------ Recorded information

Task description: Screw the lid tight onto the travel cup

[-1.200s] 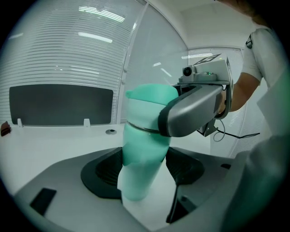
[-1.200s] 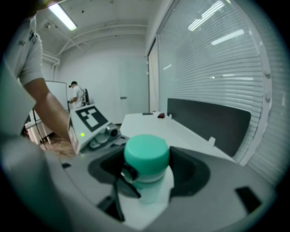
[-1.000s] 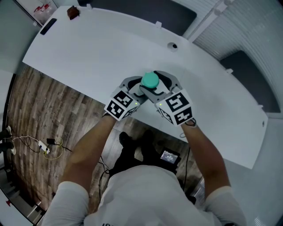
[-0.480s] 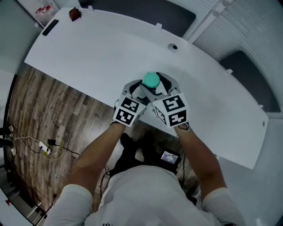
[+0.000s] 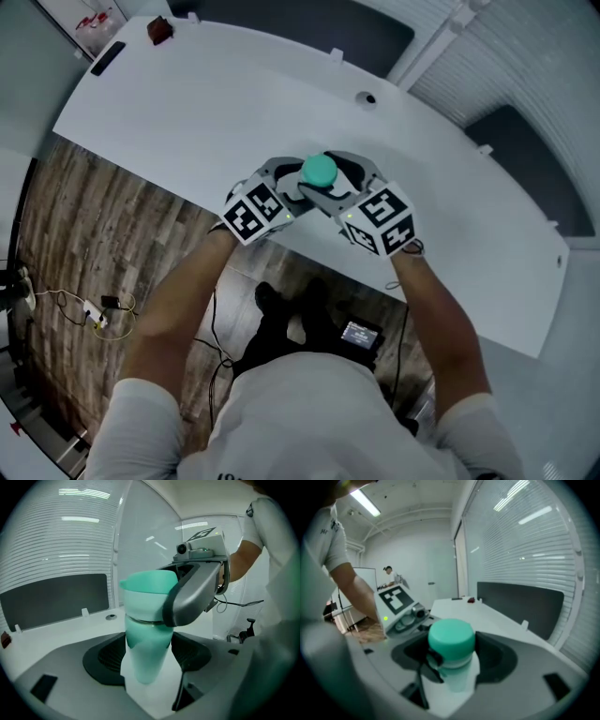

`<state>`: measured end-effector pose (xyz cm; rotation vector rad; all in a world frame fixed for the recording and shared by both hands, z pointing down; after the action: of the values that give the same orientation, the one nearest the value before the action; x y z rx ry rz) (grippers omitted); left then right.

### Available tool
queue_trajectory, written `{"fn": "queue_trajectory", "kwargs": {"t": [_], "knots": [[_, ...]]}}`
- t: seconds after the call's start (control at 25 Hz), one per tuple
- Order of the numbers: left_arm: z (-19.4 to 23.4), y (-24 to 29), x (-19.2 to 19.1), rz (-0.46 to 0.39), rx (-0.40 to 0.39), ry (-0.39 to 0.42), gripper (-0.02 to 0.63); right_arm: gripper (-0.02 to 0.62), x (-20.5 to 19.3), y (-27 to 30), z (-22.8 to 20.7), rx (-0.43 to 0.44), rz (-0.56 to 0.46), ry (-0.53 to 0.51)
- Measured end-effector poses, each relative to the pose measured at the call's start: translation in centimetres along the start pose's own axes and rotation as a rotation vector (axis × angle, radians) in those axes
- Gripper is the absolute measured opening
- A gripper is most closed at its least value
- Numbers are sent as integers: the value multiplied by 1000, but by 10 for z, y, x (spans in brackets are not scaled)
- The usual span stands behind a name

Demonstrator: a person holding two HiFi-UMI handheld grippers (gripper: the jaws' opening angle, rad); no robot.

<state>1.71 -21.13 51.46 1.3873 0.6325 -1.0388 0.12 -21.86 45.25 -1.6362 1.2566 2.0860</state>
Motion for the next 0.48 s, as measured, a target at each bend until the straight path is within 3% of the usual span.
{"fn": "queue_trajectory", "kwargs": {"t": [0.2, 0.48], "knots": [[1, 5, -3, -34, 7, -40, 311, 316, 0, 0, 0, 29, -12, -13], [1, 1, 0, -127, 171, -108, 311, 316, -1, 1, 1, -69, -4, 10]]}}
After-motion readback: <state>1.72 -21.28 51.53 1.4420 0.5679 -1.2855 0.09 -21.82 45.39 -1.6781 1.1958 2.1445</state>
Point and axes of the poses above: the fingertips, and each gripper's own axes: y forward along the fingers, z to its left, x out of its top, the point moved 1 cm from there along -y, backward along the fingers, and after that the axes turned 10 degrees about -x, right-handed, at the moved point
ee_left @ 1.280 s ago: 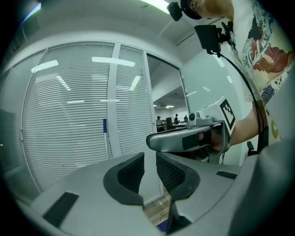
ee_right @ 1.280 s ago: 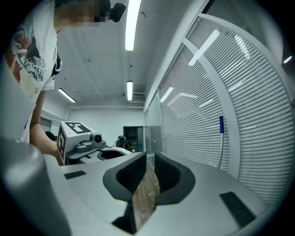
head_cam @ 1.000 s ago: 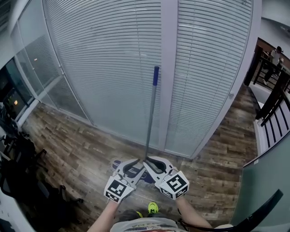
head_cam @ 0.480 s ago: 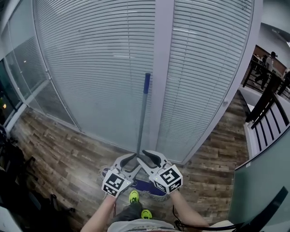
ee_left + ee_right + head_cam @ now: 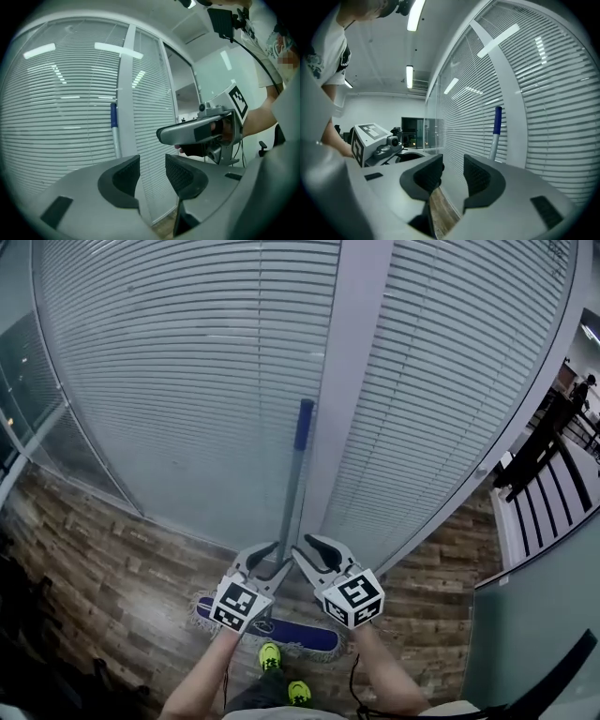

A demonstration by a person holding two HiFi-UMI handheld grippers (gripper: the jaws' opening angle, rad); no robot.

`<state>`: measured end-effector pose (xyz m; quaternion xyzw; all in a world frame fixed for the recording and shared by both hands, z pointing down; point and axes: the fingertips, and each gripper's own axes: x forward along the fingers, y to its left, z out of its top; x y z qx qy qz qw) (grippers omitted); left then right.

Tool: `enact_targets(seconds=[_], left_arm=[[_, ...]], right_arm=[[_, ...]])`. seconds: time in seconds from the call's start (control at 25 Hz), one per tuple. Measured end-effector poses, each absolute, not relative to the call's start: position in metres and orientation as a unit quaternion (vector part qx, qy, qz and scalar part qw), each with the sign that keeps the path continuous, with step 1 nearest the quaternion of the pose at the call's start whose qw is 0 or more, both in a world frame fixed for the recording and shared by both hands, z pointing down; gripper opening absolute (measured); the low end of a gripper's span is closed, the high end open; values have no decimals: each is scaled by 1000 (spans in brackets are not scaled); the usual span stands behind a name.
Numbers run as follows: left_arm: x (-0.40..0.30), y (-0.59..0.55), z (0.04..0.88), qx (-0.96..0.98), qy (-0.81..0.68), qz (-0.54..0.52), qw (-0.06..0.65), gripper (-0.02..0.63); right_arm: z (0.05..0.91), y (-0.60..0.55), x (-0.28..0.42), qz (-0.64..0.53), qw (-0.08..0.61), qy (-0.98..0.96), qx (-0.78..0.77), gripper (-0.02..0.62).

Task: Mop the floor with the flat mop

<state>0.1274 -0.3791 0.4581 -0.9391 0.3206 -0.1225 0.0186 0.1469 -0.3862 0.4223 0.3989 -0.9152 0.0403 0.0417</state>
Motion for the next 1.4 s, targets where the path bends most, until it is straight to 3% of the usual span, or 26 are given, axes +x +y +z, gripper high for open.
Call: enact_targets(seconds=[0.56,0.88,1.04,1.4], left_arm=[[148,-571,527,-945,300,-124,26,181],[163,-603,538,-955,274,-107,27,181],[166,-608,536,-962,255,-100,5,137],[146,-550,512,-956,279,-94,-11,121]], right_arm=[[474,-582,158,47,51,-881,469,150],[476,-632,162,59,46,-872,483,167],[459,-648,154,59,36,-880,471,178],[414,-601,126,13,57,-908,414,176]])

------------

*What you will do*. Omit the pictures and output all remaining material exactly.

*Response to the task*.
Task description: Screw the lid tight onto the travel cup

[-1.200s] 
[-1.200s] 
[-1.000s] 
[-0.480s] 
[+0.000s] 

`<state>`: measured end-effector pose (xyz cm; rotation vector rad; all in a world frame fixed for the recording and shared by both hands, z pointing down; after the action: of the values that give the same orientation, the one nearest the value before the action; x y z rx ry rz) (grippers omitted); left then right.

### Available tool
queue_trajectory, written `{"fn": "queue_trajectory", "kwargs": {"t": [_], "knots": [[_, ...]]}}`
- t: seconds after the call's start (control at 25 Hz), one per tuple
- Order of the numbers: left_arm: z (-19.4 to 23.4), y (-24 to 29), x (-19.2 to 19.1), rz (-0.46 to 0.39), rx (-0.40 to 0.39), ry (-0.39 to 0.42), gripper (-0.02 to 0.63); right_arm: gripper (-0.02 to 0.62), x (-20.5 to 19.3), y (-27 to 30), z (-22.8 to 20.7), rx (-0.43 to 0.44), rz (-0.56 to 0.46), ry (-0.53 to 0.51)
- Measured end-effector poses, each relative to the pose measured at the call's start: translation in centimetres along the start pose's own axes and rotation as a rotation vector (axis × angle, radians) in those axes
- Gripper is the absolute measured opening
- A gripper is most closed at its least value
- Numbers are sent as integers: the value multiplied by 1000, but by 10 for z, y, x (spans in brackets are not scaled)
- The usual span stands behind a name

Demonstrator: a person holding two HiFi-UMI handheld grippers (gripper: the jaws' opening angle, rad); no robot.

<state>1.71 -21.13 51.46 1.3873 0.6325 -1.0388 0.12 -21.86 45.25 -1.6362 1.2566 2.0860</state>
Motion for the next 0.48 s, as measured, a target at each bend until the straight path is within 3% of the usual span.
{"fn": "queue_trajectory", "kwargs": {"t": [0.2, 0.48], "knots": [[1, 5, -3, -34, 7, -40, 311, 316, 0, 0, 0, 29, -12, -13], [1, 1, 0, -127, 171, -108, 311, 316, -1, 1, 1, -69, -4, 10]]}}
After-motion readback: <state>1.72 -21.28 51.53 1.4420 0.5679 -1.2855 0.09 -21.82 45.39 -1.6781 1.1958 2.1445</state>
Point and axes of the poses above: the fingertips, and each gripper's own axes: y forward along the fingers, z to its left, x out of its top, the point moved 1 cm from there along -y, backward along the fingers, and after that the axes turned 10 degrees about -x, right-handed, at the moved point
ee_left @ 1.280 s ago: 
ee_right @ 1.280 s ago: 
head_cam @ 1.000 s ago: 
head_cam @ 0.480 s ago: 
ee_left + ee_right + head_cam @ now: 

A demonstration by a person holding two HiFi-UMI handheld grippers (gripper: the jaws' opening angle, rad); no robot.

`<state>`: measured end-effector pose (xyz m; quaternion xyzw; all in a world frame fixed for the recording and shared by both hands, z pointing down; point and axes: the fingertips, and each gripper's own axes: x forward along the fingers, y to its left, z out of its top; x y z qx qy qz qw) (grippers omitted); left then right.

Tool: `enact_targets(seconds=[_], left_arm=[[_, ...]], right_arm=[[_, ...]])`. seconds: time in seconds from the call's start (control at 25 Hz), one per tuple. Measured end-effector poses, each absolute, not relative to the call's start: position in metres and orientation as a unit quaternion (vector part qx, qy, qz and scalar part qw), each with the sign that keeps the path continuous, with step 1 nearest the quaternion of the pose at the call's start whose qw is 0 or more, both in a world frame fixed for the recording and shared by both hands, z pointing down; gripper opening absolute (measured); the low end of a gripper's span is closed, the high end open; values have no decimals: each is scaled by 1000 (spans in brackets are not scaled); the usual span stands behind a name.
Numbers run as follows: left_arm: x (-0.40..0.30), y (-0.59..0.55), z (0.04..0.88), qx (-0.96..0.98), qy (-0.81..0.68), qz (-0.54..0.52), qw (-0.06..0.65), gripper (-0.02..0.63); right_arm: z (0.05..0.91), y (-0.60..0.55), x (-0.28..0.42), qz (-0.64..0.53), qw (-0.08..0.61), qy (-0.98..0.96), qx (-0.78..0.77), gripper (-0.02..0.62).

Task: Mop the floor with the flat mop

<state>0.1274 -0.3791 0.4581 -0.9391 0.3206 -0.1225 0.0186 0.1469 -0.3862 0.4223 0.3989 -0.9152 0.0403 0.0417</state>
Motion for the next 1.4 s, targets where the path bends most, until it is straight to 3% of the usual span, or 26 are given, axes +x +y +z, gripper high for open.
Call: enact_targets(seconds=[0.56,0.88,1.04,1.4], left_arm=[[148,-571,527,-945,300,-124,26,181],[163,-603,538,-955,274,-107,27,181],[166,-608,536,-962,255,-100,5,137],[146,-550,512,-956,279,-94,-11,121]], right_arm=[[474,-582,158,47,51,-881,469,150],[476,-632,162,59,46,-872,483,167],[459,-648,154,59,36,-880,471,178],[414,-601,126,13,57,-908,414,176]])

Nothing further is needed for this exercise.